Dave Bittner: Okta discloses a data exposure incident. Cisco works to fix a zero-day. DPRK threat actors pose as IT workers. The Five Eyes warn of AI-enabled Chinese espionage. Job posting as phishbait. The risk of first-party fraud. Hacktivists trouble humanitarian organizations with nuisance attacks. Content moderation during wartime. Malek Ben Salem of Accenture describes code models. Our guest is Joe Oregon from CISA, discussing the tabletop exercise that CISA, the NFL, and local partners conducted in preparation for the next Super BowI. And the International Criminal Court confirms that it’s sustained a cyberespionage incident.

Dave Bittner: I’m Dave Bittner with your CyberWire intel briefing for Monday, October 23rd, 2023.

Okta discloses a data breach.

Dave Bittner: Identity and access management company Okta has disclosed a data breach affecting some of the company’s customers. The company stated, “The threat actor was able to view files uploaded by certain Okta customers as part of recent support cases. It should be noted that the Okta support case management system is separate from the production Okta service, which is fully operational and has not been impacted. In addition, the Auth0/CIC case management system is not impacted by this incident.”

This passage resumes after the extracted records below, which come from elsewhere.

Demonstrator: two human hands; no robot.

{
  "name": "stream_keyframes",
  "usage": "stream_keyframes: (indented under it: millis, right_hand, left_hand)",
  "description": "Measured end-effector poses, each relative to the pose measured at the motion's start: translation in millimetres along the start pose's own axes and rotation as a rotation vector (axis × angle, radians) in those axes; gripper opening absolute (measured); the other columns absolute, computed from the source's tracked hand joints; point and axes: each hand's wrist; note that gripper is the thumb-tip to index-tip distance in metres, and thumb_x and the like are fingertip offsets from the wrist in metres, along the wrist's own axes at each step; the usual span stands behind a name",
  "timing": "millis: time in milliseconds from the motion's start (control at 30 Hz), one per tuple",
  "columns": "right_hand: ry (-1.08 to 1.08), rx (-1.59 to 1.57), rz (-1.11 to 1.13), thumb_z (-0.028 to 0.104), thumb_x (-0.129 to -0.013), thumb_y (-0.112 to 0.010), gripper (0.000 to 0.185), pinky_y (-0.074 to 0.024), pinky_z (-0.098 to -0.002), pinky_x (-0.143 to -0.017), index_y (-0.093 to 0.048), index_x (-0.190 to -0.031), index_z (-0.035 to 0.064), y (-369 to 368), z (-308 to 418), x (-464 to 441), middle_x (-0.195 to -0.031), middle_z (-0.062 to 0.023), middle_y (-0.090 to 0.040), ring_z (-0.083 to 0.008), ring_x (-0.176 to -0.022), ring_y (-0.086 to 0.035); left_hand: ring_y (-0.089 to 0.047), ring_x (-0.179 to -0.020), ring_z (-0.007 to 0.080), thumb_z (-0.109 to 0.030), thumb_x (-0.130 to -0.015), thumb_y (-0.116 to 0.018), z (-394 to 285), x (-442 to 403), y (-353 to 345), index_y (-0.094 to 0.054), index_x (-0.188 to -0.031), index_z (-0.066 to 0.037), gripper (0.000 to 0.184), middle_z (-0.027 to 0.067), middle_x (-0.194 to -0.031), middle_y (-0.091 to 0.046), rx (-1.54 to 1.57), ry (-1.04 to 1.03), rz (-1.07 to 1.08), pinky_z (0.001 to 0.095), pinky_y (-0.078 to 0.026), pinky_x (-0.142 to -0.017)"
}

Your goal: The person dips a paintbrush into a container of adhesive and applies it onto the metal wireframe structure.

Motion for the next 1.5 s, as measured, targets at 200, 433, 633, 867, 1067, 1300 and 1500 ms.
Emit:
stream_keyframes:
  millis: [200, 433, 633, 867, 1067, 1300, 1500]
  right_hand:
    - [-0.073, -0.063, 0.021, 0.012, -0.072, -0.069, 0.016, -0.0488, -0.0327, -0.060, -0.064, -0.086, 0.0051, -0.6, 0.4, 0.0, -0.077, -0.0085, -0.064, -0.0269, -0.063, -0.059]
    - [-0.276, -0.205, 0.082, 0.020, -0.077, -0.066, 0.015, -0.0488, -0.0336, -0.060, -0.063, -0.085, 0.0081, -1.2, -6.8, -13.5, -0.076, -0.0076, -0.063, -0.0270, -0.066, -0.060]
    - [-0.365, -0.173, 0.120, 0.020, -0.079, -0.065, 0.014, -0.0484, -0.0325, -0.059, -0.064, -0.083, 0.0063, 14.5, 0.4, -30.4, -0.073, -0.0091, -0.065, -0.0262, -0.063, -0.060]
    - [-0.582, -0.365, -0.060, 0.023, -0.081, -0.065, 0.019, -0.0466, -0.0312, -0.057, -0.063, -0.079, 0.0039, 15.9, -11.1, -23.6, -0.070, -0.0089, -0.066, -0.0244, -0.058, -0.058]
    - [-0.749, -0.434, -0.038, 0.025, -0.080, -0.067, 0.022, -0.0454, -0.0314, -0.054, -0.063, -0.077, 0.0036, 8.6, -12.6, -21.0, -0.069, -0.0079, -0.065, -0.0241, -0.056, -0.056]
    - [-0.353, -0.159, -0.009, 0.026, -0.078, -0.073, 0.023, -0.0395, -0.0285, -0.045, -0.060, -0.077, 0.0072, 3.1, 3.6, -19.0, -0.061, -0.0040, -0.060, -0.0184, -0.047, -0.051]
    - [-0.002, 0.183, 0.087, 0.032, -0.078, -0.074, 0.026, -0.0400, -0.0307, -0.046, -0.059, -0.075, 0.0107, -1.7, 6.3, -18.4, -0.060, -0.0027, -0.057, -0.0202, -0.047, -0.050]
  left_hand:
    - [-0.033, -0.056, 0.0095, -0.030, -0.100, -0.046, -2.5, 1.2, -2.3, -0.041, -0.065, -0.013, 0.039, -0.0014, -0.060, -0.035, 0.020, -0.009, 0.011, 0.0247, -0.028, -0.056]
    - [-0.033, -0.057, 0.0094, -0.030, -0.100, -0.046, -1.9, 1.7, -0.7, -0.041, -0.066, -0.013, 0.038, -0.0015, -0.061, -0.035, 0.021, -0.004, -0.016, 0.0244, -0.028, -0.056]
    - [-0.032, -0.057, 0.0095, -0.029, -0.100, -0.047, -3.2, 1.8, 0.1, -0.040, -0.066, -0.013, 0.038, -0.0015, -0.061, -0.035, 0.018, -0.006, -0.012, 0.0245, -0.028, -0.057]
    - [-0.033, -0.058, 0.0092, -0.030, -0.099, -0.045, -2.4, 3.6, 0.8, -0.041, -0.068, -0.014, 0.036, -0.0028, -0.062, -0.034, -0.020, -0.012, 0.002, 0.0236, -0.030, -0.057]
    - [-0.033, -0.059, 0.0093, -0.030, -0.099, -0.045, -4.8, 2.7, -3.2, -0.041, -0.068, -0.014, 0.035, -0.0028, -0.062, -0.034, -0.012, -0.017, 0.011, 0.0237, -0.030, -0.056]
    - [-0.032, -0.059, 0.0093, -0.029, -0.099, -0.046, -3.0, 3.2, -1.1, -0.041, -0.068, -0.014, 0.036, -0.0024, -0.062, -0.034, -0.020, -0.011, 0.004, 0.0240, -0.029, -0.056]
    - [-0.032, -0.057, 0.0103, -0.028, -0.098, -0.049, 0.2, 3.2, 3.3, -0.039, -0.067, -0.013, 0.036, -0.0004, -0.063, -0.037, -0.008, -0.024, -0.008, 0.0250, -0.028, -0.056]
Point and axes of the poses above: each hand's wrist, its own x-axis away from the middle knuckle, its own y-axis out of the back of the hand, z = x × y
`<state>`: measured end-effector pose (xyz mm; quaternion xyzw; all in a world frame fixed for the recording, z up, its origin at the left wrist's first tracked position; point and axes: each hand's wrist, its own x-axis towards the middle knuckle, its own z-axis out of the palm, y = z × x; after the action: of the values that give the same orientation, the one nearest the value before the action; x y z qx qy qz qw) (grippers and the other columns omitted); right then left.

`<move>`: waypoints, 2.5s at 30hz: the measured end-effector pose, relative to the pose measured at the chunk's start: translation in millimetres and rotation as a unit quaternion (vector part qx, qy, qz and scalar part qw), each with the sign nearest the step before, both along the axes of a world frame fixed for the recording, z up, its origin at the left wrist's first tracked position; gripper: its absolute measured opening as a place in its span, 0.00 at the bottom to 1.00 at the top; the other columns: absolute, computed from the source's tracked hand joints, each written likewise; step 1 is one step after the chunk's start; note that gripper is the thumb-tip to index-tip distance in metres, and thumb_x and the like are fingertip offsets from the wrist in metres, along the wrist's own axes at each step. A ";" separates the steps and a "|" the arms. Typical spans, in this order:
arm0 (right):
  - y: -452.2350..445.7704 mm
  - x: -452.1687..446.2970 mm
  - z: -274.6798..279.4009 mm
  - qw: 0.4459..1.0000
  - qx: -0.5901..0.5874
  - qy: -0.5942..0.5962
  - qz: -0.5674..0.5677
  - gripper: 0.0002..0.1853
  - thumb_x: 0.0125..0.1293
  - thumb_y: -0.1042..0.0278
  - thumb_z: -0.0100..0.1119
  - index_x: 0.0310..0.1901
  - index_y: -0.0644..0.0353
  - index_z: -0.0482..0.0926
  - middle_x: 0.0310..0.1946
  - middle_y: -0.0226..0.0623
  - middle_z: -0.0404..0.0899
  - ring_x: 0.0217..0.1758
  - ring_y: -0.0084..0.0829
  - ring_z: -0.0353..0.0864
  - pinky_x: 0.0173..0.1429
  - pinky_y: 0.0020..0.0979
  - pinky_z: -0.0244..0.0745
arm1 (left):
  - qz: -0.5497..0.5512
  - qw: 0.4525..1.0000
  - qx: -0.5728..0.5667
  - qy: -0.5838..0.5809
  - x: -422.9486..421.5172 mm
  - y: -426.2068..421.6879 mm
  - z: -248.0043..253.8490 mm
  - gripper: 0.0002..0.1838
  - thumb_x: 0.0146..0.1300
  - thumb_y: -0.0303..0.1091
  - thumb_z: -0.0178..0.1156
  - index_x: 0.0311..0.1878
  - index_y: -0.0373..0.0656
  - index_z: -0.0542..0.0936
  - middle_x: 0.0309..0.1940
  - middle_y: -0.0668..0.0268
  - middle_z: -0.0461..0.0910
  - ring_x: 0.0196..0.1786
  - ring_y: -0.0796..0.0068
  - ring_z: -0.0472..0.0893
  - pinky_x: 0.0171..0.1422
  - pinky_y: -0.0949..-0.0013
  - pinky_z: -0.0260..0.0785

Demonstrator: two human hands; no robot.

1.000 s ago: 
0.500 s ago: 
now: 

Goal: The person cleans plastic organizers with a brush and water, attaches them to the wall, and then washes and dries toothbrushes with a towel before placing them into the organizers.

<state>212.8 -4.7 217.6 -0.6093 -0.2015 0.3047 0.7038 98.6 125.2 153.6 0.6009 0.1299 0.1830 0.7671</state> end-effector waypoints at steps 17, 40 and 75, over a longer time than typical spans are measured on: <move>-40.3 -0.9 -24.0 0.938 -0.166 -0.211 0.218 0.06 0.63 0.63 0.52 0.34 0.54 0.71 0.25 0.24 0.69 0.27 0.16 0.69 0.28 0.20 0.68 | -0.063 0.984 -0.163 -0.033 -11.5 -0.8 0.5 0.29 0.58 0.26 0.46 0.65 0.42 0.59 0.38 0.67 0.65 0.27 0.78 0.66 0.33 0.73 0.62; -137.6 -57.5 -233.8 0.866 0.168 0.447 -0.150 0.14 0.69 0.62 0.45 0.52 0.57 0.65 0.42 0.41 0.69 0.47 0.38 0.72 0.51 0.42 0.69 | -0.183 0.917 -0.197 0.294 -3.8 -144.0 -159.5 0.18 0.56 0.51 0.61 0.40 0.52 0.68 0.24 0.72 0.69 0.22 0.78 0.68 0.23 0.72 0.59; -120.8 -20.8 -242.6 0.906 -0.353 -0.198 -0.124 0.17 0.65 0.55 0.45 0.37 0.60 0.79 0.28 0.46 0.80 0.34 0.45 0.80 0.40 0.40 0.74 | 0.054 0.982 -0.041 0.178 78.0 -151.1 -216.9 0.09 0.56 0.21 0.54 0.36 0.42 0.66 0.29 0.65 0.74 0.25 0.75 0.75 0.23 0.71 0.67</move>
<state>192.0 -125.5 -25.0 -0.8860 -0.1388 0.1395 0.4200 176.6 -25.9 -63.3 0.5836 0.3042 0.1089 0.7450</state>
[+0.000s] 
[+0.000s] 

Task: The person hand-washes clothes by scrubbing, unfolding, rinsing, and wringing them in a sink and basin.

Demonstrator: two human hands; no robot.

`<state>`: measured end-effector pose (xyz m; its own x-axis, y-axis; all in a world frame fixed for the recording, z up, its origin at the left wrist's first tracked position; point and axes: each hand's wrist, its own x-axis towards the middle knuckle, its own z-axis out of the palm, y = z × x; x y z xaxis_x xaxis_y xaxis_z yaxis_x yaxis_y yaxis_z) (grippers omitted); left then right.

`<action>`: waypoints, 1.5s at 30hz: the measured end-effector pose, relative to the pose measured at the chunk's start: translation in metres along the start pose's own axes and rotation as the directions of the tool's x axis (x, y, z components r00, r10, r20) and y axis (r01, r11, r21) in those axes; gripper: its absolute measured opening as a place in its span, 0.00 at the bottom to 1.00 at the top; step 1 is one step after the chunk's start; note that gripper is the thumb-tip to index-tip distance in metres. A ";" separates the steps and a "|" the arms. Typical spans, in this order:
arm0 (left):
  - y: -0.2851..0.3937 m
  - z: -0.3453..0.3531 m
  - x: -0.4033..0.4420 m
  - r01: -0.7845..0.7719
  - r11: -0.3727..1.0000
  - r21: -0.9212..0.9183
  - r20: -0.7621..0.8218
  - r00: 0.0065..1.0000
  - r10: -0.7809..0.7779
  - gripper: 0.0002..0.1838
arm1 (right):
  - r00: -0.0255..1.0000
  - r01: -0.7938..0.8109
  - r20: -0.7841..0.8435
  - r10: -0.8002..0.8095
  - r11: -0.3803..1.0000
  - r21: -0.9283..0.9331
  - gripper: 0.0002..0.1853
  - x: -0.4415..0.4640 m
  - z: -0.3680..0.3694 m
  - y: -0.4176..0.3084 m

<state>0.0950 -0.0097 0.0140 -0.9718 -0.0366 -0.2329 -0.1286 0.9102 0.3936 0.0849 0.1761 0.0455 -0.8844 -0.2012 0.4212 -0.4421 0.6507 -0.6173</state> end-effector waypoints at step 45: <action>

Dave Bittner: KrebsOnSecurity notes that “it appears the hackers responsible had access to Okta’s support platform for at least two weeks before the company fully contained the intrusion.”

Cisco works to fix zero-day.

Dave Bittner: Cisco has disclosed a new zero-day vulnerability (CVE-2023-20273) that was used to deploy malware on IOS XE devices devices compromised via CVE-2023-20198, another zero-day the company disclosed last week, BleepingComputer reports. According to data from Censys, as of October 18th nearly 42,000 Cisco devices had been compromised by the backdoor, though that number is steadily falling. Cisco said in an update on Friday that “[f]ixes for both CVE-2023-20198 and CVE-2023-20273 are estimated to be available on October 22.”

DPRK threat actors pose as IT workers.

Dave Bittner: The FBI has issued a public service announcement offering “guidance to the international community, the private sector, and the public to better understand and guard against the inadvertent recruitment, hiring, and facilitation” of North Korean IT workers. The Bureau notes that “[t]he hiring or supporting of DPRK IT workers continues to pose many risks, ranging from theft of intellectual property, data, and funds, to reputational harm and legal consequences, including sanctions under U.S., ROK, and United Nations (UN) authorities.”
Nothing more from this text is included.